Somut olayda, dava konusu 209 ada 61 parsel sayılı 4.747,82m2 miktarlı tarla nitelikli taşınmazın 08.11.2013 tarihli 3402 sayılı yasa 2/A yenileme işlemi ile ... kızı ... adına kayıtlı olduğu, geldisi 1011 parsel sayılı taşınmazın kadastro tutanağında senetsizden Süleyman kızı...’nın satın almak suretiyle tahminen 50 seneyi mütecaviz bir zamandan beri nizasız ve fasılasız malik sıfatıyla zilyedinde iken 1945 yılında kızı ...’a kayıtsız ve şartsız bağışladığı ve vergi kaydında bu yere ait olduğu ve ...’un da halen nizasız ve fasılasız malik sıfatıyla zilyedinde ve tasarrufunda olduğu belirtilmekle 19.06.1964 tarihli tespitte ... kızı 1323 doğumlu ... adına tescil edildiği malik bilgilerinde Köy Nüfus ne/ H. 185 ikametgah Pirlibey olduğu, itiraz edilmeksizin 15.12.1965 kesinleşti, davacının annesi ...’un nüfus kayıtlarına göre Hüseyin ve...’dan olma 01.07.1914 doğumlu Nazilli/Pirlibey nüfusuna kayıtlı olup 17.12.1991 tarihinde öldüğü, mirasbırakanın annesi...’nın baba adının Hüseyin ... olduğu, 15.04.1938 tarihinde öldüğü, dinlenen tanıkların davacının annesinin adının... olduğunu ve köyde ... adında kimsenin olmadığını beyan ettikleri, bu durumda nüfus kayıtları ve tanık beyanları arasında çelişki olduğu açıktır.

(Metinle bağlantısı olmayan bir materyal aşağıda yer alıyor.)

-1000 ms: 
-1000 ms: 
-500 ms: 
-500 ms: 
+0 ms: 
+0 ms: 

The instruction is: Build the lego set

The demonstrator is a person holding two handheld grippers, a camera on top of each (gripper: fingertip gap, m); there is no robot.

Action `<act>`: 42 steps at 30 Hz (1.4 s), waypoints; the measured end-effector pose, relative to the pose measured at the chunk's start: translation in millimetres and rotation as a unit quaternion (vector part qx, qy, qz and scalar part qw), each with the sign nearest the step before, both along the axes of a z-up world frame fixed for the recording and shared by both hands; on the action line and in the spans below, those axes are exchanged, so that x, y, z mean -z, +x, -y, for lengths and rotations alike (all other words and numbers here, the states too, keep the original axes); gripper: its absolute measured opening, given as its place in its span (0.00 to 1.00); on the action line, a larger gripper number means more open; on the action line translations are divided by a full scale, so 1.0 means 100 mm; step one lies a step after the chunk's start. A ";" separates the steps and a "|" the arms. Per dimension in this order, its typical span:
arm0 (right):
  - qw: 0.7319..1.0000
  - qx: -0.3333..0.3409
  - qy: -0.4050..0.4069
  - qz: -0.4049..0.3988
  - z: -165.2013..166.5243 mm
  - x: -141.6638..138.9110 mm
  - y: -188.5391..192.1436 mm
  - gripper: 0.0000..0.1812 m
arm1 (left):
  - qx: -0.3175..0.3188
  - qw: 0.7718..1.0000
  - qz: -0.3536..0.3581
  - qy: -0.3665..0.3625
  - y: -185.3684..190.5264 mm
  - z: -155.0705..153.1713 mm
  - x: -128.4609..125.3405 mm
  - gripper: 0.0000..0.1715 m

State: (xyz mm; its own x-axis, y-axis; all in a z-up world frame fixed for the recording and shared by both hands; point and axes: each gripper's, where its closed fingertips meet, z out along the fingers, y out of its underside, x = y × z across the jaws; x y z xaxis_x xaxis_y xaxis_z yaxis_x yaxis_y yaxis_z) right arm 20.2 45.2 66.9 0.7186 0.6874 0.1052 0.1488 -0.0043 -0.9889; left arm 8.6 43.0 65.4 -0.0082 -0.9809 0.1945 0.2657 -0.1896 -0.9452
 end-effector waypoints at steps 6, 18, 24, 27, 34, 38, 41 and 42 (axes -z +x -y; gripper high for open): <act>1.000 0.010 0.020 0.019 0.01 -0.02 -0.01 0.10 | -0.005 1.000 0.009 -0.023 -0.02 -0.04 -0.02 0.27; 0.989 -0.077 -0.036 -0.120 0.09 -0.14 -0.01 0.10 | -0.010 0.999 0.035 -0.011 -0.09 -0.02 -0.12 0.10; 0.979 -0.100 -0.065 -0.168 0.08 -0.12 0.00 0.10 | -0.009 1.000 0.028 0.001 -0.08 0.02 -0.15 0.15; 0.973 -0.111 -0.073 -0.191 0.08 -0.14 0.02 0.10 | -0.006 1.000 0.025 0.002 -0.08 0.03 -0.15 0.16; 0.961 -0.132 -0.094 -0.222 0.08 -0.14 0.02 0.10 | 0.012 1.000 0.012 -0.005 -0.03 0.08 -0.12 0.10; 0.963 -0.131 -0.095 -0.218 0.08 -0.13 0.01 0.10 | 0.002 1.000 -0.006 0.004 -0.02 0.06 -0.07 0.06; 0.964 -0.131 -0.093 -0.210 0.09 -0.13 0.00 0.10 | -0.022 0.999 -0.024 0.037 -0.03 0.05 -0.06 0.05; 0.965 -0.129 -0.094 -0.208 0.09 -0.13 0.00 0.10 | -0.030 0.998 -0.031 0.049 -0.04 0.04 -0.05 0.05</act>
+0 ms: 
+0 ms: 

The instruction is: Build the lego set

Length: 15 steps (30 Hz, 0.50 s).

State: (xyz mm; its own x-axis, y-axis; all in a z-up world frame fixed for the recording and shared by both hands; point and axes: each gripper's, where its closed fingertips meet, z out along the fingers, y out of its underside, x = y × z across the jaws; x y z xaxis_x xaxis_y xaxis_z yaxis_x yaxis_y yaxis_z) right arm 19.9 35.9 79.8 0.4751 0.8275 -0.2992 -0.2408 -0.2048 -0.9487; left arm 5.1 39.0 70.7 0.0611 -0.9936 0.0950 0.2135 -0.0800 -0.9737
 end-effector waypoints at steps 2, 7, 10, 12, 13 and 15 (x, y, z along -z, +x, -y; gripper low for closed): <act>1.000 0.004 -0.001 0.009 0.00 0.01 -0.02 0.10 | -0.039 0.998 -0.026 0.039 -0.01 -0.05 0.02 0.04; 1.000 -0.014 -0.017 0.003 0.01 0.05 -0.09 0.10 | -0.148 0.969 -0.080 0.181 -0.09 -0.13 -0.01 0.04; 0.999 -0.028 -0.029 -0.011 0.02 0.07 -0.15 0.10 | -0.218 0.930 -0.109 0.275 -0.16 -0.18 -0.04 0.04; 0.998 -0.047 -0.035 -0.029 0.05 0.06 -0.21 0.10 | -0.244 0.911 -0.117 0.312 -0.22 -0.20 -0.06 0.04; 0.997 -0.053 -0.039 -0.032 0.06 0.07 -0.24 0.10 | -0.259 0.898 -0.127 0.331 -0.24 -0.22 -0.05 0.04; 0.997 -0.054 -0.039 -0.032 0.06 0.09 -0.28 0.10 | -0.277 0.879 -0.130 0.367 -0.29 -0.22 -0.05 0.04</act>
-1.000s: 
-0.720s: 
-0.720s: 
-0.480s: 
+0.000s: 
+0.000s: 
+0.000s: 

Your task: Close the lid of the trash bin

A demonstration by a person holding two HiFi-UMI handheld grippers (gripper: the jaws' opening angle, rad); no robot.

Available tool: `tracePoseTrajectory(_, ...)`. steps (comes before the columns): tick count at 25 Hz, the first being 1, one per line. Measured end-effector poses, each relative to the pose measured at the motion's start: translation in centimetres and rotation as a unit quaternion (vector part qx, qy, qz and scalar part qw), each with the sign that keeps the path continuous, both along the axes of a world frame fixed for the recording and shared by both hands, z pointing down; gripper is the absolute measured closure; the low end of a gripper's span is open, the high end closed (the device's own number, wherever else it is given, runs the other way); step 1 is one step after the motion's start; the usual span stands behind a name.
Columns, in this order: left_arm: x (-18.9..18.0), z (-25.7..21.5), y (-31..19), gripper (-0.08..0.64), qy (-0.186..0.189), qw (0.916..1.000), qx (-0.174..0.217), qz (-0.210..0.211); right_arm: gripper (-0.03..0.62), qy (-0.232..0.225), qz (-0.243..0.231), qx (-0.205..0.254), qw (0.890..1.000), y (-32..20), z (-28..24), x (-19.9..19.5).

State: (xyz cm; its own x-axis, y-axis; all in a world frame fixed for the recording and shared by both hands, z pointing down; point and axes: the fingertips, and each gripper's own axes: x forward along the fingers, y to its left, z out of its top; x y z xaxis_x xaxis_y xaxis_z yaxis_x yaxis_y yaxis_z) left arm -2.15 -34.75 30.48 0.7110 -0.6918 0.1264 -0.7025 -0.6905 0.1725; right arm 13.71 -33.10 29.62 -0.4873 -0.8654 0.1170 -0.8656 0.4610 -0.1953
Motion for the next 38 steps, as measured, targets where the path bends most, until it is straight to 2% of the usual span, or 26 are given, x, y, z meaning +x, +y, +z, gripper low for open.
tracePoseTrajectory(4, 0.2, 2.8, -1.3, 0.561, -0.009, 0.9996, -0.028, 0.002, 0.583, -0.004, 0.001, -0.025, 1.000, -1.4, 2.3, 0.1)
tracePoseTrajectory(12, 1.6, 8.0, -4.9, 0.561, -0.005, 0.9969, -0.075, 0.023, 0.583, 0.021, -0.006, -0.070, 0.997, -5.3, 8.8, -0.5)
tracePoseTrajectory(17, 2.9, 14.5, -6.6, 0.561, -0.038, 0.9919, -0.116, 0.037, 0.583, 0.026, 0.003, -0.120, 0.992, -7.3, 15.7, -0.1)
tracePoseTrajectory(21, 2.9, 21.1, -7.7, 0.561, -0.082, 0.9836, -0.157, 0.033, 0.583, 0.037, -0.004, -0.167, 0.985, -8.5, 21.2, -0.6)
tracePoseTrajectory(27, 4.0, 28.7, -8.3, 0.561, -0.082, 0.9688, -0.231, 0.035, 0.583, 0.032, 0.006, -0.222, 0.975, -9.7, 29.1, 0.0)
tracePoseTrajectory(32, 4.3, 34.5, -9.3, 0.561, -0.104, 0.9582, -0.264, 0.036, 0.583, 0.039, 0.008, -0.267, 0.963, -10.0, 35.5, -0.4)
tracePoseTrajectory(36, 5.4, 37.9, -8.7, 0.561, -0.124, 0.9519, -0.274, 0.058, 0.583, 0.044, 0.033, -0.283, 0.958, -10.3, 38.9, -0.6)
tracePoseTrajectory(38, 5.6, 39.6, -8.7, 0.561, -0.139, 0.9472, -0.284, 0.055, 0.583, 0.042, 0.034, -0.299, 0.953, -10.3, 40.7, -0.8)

Hal böyle olunca, mahalinde yeniden keşif yapılmak suretiyle yöreyi bilen, yaşı uygun ve resen belirlenecek üç tanık ile ihtiyar heyetinden muhtar veya azalardan dinlenilmek suretiyle taşınmazın evveliyatından beri kim tarafından kullanıldığının tereddüte yer vermeyecek şekilde tespiti ile sonucuna göre karar verilmesi gerekirken, eksik araştırma ile yazılı olduğu üzere karar verilmesi isabetsizdir.
Davalının yerinde bulunan temyiz itirazlarının kabulü ile, hükmün (6100 sayılı Yasanın geçici 3.maddesi yollaması ile) 1086 sayılı HUMK'un 428.maddesi gereğince BOZULMASINA, 24/09/2020 tarihinde oybirliğiyle karar verildi.